Dos cientos ciencuenta mil Euros son muchos Euros para una simple reformilla no creen. Más cuando la anterior inquilina fue la ex minitra...de la Vivienda. Que ya tiene bemoles ir predicando con los pisos de 30m2 y vivir en un ático de la Castellana de 220. Será que la señora ex-ministra calculó mal con el metro y le salió que con sus 30 m2 se podía vivir a las mil maravillas. Una maravilla si no fuese porque sus treinta eran en realidad dos cientos veinte.

Es ya rizar el rizo, el saber que el señor ministro Bermejo, ese que llegó a la judicatura de manos del cuarto turno, se gaste esa barbaridad de dinero en reformar un piso que es del estado, cuando el ya vive en Madrid y la tan cacareada ley de dependencia carece de presupuesto. Es alarmante como se puede tener la cara tan dura de gastarse ese dineral y no dimitir de inmediato al salir ese despilfarro a la luz pública.

Dos cientos cincuenta mil Euros son algo más que cuatro muebles y una mano de pintura. Seis mil Euros en las jardineras de la terraza significa que en la susodicha debe haberse montado un vergel paradisiaco de cocoteros y riachuelos al mas puro estilo amazónico. Once mil setecientos treinta y tres Euros en mobiliario del cuarto de baño, es algo así como montarse un Spa completo en el cagadero.

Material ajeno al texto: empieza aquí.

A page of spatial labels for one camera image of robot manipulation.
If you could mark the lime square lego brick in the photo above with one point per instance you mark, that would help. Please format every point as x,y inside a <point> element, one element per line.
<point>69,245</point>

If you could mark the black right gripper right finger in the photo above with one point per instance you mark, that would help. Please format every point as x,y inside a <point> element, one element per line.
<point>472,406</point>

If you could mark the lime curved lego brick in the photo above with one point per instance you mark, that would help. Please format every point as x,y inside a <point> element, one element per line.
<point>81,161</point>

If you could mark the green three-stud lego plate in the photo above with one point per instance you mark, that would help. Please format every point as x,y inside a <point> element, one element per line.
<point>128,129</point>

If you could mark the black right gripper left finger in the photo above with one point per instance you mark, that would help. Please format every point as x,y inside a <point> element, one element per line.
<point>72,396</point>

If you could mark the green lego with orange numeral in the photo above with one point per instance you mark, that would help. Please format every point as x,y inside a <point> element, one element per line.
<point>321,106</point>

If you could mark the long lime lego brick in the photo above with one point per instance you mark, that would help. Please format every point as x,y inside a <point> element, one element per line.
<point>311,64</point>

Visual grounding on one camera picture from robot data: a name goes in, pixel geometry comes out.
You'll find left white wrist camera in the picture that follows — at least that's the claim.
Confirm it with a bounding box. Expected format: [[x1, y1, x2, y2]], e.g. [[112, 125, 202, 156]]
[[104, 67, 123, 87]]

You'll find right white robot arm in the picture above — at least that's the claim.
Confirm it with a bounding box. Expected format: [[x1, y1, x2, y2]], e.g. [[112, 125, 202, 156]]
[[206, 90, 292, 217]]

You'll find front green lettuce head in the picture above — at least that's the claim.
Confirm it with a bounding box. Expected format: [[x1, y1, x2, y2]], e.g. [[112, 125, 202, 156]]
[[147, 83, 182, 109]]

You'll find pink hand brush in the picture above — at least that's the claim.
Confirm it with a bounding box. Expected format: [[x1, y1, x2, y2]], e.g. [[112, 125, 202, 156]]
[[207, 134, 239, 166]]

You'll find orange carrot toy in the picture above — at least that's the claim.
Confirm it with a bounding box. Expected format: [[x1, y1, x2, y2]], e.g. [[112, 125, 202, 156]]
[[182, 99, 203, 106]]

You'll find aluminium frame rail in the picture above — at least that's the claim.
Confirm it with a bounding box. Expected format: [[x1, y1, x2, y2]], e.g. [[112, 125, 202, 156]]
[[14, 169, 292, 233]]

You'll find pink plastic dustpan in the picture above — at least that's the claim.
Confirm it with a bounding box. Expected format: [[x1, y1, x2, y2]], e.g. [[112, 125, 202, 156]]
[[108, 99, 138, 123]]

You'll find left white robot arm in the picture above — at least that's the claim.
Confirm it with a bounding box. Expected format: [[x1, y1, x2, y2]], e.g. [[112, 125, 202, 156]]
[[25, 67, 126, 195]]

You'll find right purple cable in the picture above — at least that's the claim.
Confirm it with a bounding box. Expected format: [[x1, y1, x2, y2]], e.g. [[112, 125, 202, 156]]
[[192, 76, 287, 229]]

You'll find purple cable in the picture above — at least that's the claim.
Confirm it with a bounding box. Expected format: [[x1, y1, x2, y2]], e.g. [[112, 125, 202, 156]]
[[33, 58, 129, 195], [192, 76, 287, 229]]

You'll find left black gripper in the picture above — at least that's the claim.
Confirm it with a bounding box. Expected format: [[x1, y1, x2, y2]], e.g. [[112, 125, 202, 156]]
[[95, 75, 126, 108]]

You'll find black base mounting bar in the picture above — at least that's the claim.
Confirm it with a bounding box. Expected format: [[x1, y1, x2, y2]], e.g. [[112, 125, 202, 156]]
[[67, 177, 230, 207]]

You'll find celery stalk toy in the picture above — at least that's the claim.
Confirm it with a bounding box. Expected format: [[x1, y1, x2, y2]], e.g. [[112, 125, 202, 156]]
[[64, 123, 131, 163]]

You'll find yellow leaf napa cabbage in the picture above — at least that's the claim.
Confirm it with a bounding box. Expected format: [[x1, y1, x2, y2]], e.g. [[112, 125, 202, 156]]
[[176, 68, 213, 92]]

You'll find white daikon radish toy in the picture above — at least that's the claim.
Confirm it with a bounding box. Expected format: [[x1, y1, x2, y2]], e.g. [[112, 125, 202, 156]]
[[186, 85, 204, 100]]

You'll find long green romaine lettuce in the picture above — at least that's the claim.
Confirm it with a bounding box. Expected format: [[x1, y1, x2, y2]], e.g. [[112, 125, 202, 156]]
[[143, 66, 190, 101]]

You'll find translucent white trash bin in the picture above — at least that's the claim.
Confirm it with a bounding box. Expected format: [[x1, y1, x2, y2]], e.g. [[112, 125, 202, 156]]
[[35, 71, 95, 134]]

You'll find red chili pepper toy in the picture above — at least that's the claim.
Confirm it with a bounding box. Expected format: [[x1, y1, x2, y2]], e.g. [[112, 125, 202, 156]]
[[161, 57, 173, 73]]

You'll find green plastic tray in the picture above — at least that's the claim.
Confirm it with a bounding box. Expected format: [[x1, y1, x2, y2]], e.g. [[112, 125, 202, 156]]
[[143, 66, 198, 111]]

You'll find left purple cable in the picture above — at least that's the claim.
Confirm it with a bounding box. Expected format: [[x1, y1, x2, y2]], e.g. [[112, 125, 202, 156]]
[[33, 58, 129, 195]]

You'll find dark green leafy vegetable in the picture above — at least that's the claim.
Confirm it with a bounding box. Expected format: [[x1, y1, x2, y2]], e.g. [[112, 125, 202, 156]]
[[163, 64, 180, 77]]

Y así podríamos seguir hasta finalizar de analizar todas las facturas.

Lo dicho, se ve que la señora ex ministra hacía botellón en su casa de treinta metros cuadrados y el señor Bermejo,  providencia del optimismo (no olvidemos que la reforma se hizo a dos meses vista de las elecciones del 9M), no ha tenido más remedio que reacondicionar el nidito para sus futuros escarceos...

Y es que eso es lo que tiene el verse vencedor en las elecciones...que te la suda la plebe.